Zdaniem taty, obowiązkowość i zdyscyplinowanie chłopaków to zasługa sportu. Od lat bracia zakochani są, wszyscy trzej oczywiście, w piłce nożnej. Grali w parafialnym klubie sportowym „Emaus”, występowali w barwach Ludowego Zespołu Sportowego „Nowiny”. – Radzili sobie bardzo dobrze i nie żeby to była tylko moja opinia. Sport to doskonała szkoła dla każdego – zapewnia pan Zbigniew. Dziś to, że chłopcy znosili trudy treningów i potrafili się poddać sportowej dyscyplinie, utwierdza rodziców w przekonaniu, że poradzą sobie i w wojsku. – Są bardzo pracowici, wytrwali, wysportowani. To pozwoli im przetrwać te miesiące wojskowego szkolenia – w takim przeświadczeniu przed dwoma tygodniami swych synów, ocierając łzy, żegnała pani Elżbieta. – Wojsko to szkoła życia. Każdemu pozwala zmężnieć – mówi dumny z synów pan Zbigniew.
Dumni z żołnierzy
Że rodzice powinni być dumni z takich synów przekonują też przełożeni młodych żołnierzy. – Mimo że trojaczki są w naszej jednostce od niespełna dwóch tygodni, dowódca już zdążył wyrobić sobie zdanie na ich temat. Bardzo dobre dodam. W jego ocenie to znakomici żołnierze i wartościowi ludzie o bardzo dużej kulturze osobistej – mówi kapitan Paweł Kulawiak, oficer prasowy 2. Małopolskiej Brygady Saperów w Kazuniu Nowym. Jak zaznacza, dla jednostki to też duma mieć takich wspaniałych żołnierzy.

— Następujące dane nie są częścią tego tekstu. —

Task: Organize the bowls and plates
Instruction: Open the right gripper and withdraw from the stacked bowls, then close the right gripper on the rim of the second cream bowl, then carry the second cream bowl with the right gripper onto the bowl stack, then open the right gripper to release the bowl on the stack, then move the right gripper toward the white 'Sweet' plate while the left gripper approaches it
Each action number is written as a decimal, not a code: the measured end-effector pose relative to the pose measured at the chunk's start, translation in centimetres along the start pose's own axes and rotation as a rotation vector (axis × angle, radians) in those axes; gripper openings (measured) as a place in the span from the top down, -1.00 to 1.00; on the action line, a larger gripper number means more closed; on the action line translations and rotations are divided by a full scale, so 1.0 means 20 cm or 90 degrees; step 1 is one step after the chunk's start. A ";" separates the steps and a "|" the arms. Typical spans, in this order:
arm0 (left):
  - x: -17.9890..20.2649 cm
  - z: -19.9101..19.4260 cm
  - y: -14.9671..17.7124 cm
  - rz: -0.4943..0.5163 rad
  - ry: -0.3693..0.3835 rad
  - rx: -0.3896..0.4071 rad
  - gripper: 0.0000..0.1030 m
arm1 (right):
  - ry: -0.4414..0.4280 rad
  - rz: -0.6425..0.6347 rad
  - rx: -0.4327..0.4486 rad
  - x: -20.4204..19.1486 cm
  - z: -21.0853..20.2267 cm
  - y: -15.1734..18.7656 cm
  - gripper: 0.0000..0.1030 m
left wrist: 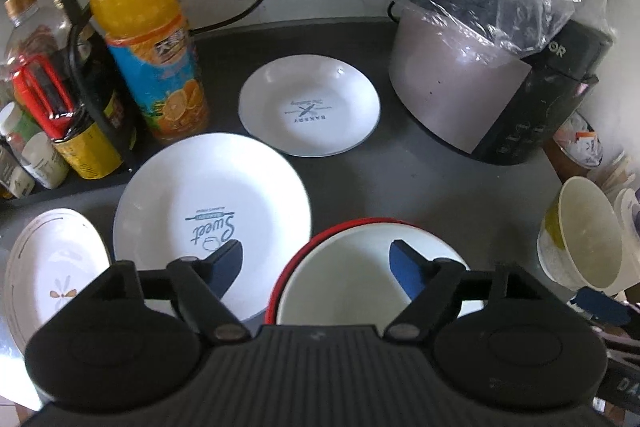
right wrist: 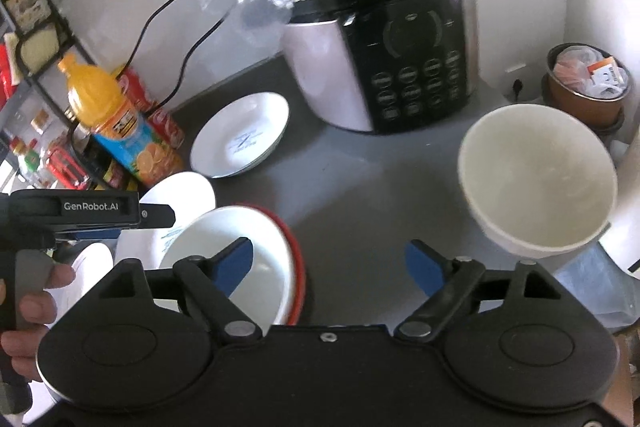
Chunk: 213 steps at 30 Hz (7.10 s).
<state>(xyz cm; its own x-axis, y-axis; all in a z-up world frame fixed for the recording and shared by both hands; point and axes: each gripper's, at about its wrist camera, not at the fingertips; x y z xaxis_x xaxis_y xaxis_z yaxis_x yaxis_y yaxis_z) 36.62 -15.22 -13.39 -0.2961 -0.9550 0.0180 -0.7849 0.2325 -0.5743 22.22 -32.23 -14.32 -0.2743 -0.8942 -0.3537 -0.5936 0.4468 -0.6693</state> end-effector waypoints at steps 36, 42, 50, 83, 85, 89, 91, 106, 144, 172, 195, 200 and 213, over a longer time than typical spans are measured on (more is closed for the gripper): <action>0.95 0.19 -0.10 0.130 0.078 -0.081 -0.32 | 0.046 0.199 -0.065 0.93 -0.08 -0.04 0.09; 1.03 0.25 -0.07 0.118 0.095 -0.091 -0.07 | 0.061 0.196 -0.072 0.97 -0.01 -0.05 0.31; 1.04 0.31 -0.04 0.129 0.112 -0.103 -0.06 | 0.101 0.165 -0.082 0.94 0.10 -0.04 0.48; 0.94 0.46 -0.06 0.125 0.132 -0.097 0.87 | 0.041 0.058 -0.095 0.71 0.14 -0.12 0.59; 0.90 0.44 -0.07 0.114 0.126 -0.094 0.87 | 0.033 0.046 -0.090 0.66 0.14 -0.13 0.59; 0.80 0.40 -0.08 0.088 0.112 -0.090 0.87 | 0.015 0.036 -0.090 0.59 0.14 -0.16 0.59; 0.75 0.36 -0.09 0.073 0.103 -0.084 0.87 | 0.006 0.019 -0.087 0.53 0.13 -0.17 0.59; 0.41 0.10 -0.12 0.007 0.061 -0.062 0.84 | -0.066 -0.068 -0.071 0.19 0.06 -0.27 0.59; -0.06 -0.10 0.12 -0.138 -0.012 -0.085 0.82 | -0.179 -0.182 -0.150 -0.19 0.12 -0.18 0.58; -0.08 0.00 0.26 -0.129 -0.038 -0.113 0.79 | -0.132 -0.187 -0.199 -0.13 0.19 -0.04 0.30; -0.32 -0.16 0.15 -0.153 -0.050 -0.068 -0.14 | -0.165 -0.137 -0.115 -0.26 0.13 -0.25 -0.39; -0.45 -0.13 0.10 -0.161 -0.053 -0.060 -0.14 | -0.161 -0.125 -0.112 -0.36 0.18 -0.27 -0.39; -0.78 -0.01 -0.04 -0.131 -0.051 -0.062 -0.14 | -0.133 -0.091 -0.106 -0.63 0.37 -0.30 -0.44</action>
<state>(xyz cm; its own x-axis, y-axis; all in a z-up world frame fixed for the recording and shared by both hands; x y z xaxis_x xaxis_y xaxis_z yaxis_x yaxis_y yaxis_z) 41.69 -0.40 -13.06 -0.0832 -0.9947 0.0597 -0.8740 0.0441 -0.4840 34.75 -23.44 -10.74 -0.0272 -0.9153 -0.4018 -0.7354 0.2906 -0.6122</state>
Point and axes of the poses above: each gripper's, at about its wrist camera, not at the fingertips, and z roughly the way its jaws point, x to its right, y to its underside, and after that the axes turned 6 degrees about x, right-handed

Chociaż... nie obyło się bez, na szczęście maleńkich, problemów. Olbrzymie zaskoczenie, gdy okazało się, że w kazuńskiej jednostce służyć będzie nie tyle trzech braci, co braci trojaczków, przerodziło się bowiem w zakłopotanie – jak ich rozróżniać? Wojskowi nie ukrywają, że na początku mieli z tym kłopot, teraz z każdym dniem jest coraz lepiej. Poradzono sobie też z wydawaniem komend. W tym wypadku bowiem standardowe „Szeregowy Czerepak, wystąp” nie sprawdziłoby się. – Komendy wydawane są po imieniu. Inaczej za każdym razem powstawałoby małe zamieszanie – przyznaje kapitan Kulawiak. Takie imienne komendy chyba nawet raźniej wykonywać. Z tym jednak Czerepakowie, tak czy inaczej, nie mieliby problemu. Już bowiem dali się poznać z jak najlepszej strony. – Są bardzo sumienni i pracowici – mówi oficer prasowy 2. MBS w Kazuniu Nowym. – A tego tu potrzeba, w saperach ciężko się służy.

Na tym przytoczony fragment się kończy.